In the first half of the 1960s, Dutch architect Aldo van Eyck worked on a commission for a sculpture pavilion in Arnhem. The pavilion was for a temporary one-year exhibition that was on view between 1965 and 1966. But a permanent pavilion was recommissioned through van Eyck's widow and built in 2006 at the Kröller-Müller Museum in Otterlo. 

Built of concrete block and glass, the pavilion is a rectilinear block with straight and curved walls, and is roofed by glazing that attracts diffuse light from all sides. The building is currently being renovated, and the sculpture has been removed from the site; this sucks out part of the soul of the project, but the statues will be reinstated. Since 1994, the landscaping on the Kröller-Müller site has been attended by Adriaan Geuze of West 8. The lines of its ground plan is so compelling that a commercial firm has emblazoned it on articles of clothing and its linear patterns also suggest the complexities van Eyck found in the tribal artifacts he included in a video he narrated and made for students.

On the north side, the pavilion is composed of regimented, straight rows  of walls, but, from within, the walls are voluptuously curved; there is an orchestrated bending one way, then the other, so the viewer is partially closed in. Informally placed within and outside the structure, the sculptures have admiral pedigrees of sculptors and artists of van Eyck's period of the avant-garde, including Isamu Noguchi, Antoine Pevsner, and Alberto Giacometti.  The remarkable sculptures are placed on low plinths and in niches at the level of the visitor, so there is an immediacy to the relationship between subject and viewers. The opposition of curved and straight walls, together with the sculptures on plinths and in niches, are part of van Eyck's version of "twin phenomenon" which, in turn, can be linked to his take on opposites and the notion of relativity.  There is no predictability for viewers; they unexpectedly encounter curved or straight walls with the statues often and up-close.

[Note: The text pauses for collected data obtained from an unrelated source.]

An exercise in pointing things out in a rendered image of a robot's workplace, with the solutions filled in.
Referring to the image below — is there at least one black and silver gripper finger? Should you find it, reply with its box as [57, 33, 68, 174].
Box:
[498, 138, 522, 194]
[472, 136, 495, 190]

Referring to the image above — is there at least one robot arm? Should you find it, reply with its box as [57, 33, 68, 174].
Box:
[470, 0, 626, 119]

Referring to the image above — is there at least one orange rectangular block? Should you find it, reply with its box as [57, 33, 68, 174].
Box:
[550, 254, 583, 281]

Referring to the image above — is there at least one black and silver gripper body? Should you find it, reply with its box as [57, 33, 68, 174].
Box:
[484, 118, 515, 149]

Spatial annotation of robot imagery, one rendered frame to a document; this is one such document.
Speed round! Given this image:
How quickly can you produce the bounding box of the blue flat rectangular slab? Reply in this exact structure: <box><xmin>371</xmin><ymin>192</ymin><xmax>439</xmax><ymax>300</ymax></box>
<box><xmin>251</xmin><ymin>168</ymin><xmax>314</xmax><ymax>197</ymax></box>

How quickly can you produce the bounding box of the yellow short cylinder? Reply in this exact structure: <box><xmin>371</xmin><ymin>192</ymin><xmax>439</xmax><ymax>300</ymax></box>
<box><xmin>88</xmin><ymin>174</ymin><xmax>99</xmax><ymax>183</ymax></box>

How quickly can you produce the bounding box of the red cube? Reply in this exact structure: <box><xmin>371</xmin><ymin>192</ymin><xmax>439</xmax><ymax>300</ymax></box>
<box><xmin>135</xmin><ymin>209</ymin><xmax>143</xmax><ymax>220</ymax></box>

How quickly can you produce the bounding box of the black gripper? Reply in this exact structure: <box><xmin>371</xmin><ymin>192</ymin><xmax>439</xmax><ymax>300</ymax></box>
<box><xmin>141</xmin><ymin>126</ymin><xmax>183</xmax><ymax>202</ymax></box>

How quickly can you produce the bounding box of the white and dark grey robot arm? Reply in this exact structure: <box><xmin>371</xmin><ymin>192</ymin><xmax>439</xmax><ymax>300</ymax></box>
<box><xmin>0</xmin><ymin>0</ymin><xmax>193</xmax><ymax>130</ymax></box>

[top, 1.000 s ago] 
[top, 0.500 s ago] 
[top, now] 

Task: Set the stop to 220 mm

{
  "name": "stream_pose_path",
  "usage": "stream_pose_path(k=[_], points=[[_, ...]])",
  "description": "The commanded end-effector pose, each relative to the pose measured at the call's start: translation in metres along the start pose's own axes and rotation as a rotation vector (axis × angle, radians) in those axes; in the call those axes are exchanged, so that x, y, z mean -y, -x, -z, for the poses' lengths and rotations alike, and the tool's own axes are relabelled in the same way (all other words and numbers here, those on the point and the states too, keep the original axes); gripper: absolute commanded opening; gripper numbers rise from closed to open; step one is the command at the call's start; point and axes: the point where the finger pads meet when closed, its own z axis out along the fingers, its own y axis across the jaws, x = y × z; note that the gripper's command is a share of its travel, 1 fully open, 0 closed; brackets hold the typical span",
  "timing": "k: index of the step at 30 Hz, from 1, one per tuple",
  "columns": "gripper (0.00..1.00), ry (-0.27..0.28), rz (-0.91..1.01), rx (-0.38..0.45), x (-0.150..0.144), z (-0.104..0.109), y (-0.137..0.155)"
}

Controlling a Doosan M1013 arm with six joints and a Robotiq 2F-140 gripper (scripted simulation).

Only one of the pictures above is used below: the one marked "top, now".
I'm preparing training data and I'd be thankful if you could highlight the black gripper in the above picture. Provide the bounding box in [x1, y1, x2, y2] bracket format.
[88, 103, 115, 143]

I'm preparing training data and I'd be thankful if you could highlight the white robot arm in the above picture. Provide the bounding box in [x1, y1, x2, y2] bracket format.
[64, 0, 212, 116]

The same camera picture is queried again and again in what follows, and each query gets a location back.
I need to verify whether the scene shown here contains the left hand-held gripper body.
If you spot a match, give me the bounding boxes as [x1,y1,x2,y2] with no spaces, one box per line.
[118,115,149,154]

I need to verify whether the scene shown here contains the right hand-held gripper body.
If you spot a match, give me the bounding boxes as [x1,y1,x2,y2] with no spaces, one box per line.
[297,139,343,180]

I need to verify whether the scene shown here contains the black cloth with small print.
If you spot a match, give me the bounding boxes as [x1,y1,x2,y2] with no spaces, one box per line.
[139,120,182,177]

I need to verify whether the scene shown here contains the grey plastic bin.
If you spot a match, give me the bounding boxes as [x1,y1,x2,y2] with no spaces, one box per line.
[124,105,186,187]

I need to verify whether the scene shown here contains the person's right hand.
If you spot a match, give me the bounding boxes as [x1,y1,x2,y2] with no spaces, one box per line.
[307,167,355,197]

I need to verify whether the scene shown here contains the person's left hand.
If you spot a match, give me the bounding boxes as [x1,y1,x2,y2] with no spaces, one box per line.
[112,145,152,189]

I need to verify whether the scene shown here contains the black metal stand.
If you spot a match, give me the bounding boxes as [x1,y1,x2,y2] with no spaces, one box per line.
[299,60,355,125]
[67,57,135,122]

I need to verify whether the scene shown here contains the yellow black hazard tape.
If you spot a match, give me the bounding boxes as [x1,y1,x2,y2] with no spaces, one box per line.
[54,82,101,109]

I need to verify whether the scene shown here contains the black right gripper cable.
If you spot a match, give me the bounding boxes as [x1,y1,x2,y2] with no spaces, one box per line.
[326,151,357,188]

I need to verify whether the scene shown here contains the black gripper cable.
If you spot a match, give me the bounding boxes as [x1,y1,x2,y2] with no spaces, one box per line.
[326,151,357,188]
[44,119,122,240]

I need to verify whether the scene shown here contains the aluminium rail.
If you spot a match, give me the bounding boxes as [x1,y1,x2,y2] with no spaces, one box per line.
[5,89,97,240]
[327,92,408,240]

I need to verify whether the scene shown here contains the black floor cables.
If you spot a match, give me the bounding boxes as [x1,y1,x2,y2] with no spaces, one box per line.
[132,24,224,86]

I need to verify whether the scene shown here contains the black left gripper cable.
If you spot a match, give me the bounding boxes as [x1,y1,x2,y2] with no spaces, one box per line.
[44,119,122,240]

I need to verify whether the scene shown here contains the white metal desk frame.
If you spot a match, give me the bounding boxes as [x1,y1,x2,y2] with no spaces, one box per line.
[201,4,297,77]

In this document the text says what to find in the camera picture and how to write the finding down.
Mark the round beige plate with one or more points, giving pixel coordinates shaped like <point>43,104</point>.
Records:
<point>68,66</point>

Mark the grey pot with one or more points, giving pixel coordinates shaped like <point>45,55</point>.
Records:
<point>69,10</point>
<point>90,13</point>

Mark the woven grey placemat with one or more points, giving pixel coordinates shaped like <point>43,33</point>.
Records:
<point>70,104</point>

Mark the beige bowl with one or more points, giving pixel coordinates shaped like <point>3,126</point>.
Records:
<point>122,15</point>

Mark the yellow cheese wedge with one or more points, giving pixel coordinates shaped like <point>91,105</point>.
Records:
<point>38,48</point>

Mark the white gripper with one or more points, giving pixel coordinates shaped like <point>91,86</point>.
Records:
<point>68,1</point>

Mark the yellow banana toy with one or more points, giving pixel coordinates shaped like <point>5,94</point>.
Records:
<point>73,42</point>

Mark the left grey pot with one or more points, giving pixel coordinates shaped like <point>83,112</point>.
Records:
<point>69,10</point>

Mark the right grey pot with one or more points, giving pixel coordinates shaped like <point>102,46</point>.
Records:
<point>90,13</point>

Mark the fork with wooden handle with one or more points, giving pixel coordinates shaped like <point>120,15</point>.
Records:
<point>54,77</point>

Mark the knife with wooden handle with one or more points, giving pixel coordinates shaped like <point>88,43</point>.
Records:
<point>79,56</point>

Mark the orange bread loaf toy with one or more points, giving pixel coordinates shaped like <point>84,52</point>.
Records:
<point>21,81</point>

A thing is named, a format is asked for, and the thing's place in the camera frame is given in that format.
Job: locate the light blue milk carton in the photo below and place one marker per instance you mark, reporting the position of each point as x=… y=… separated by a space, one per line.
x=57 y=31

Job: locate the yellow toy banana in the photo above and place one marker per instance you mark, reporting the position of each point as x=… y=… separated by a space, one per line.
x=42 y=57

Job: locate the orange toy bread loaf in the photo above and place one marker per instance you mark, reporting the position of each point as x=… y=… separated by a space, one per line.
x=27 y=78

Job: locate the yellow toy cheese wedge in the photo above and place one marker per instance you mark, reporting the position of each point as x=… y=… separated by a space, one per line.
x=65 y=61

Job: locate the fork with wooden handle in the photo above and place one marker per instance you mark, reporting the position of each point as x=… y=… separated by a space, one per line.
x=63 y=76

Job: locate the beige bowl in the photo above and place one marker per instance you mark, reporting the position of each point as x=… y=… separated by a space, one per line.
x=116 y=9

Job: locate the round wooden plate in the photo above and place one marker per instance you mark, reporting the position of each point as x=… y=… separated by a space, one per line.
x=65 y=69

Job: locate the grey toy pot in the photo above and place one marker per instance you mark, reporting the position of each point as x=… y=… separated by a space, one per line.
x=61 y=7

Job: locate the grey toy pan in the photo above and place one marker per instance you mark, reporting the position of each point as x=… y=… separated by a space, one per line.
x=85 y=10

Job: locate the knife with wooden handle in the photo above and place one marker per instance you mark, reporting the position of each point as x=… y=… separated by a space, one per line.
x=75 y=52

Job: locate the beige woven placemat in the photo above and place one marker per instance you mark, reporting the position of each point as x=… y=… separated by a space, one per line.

Large, rough-surfaced, rectilinear concrete blocks joined with mortar, like bricks, give texture, and force an implied brutalist effect on the walls.  Above the pavilion, the transparent roofing lets the diffused light in from all sides, creating an aura to the sculpture and building elements below. From the pavilion's open and closed, straight and curved walls, there is intimacy in the narrowed spaces.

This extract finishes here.